Task requirements
Exactly as given, write out the lines from the one containing "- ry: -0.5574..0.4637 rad" through the end of the listing, with both ends included and nothing else.
---------------
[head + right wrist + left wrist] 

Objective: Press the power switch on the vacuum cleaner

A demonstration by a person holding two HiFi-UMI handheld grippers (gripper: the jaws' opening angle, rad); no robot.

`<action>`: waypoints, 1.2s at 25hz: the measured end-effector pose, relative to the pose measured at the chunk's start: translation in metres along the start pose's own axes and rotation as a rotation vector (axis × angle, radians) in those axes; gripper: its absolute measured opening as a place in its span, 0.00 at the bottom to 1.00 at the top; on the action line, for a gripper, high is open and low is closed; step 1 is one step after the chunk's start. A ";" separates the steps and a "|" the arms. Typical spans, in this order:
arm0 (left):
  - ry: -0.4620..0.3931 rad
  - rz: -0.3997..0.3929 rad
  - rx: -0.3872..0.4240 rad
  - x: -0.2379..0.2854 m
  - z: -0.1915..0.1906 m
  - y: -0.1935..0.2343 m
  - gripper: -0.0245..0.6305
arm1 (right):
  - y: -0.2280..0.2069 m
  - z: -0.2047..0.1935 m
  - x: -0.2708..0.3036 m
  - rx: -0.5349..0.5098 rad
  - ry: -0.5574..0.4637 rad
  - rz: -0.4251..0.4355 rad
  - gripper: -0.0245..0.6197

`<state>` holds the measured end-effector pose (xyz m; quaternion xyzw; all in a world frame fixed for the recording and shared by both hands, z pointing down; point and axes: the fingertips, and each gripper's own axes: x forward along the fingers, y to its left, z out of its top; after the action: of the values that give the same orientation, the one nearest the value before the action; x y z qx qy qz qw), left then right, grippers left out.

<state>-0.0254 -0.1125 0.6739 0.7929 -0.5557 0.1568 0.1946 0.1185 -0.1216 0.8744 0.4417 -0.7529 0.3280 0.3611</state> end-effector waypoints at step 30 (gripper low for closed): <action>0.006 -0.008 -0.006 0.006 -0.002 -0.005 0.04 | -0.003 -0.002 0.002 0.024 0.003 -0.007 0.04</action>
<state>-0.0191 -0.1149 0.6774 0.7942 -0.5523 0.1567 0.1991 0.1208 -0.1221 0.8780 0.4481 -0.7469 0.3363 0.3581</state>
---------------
Reply to the exercise
  - ry: -0.5574..0.4637 rad
  - rz: -0.4251..0.4355 rad
  - gripper: -0.0245..0.6197

`<state>` holds the measured end-effector pose (xyz m; quaternion xyzw; all in a world frame fixed for the recording and shared by both hands, z pointing down; point and axes: the fingertips, and each gripper's own axes: x forward along the fingers, y to its left, z out of its top; after the action: of the values that give the same orientation, the one nearest the value before the action; x y z qx qy qz qw), left then right, grippers left out.

<state>-0.0254 -0.1125 0.6739 0.7929 -0.5557 0.1568 0.1946 0.1185 -0.1216 0.8744 0.4417 -0.7529 0.3280 0.3611</state> end-effector waypoints at step 30 (gripper low for closed): <action>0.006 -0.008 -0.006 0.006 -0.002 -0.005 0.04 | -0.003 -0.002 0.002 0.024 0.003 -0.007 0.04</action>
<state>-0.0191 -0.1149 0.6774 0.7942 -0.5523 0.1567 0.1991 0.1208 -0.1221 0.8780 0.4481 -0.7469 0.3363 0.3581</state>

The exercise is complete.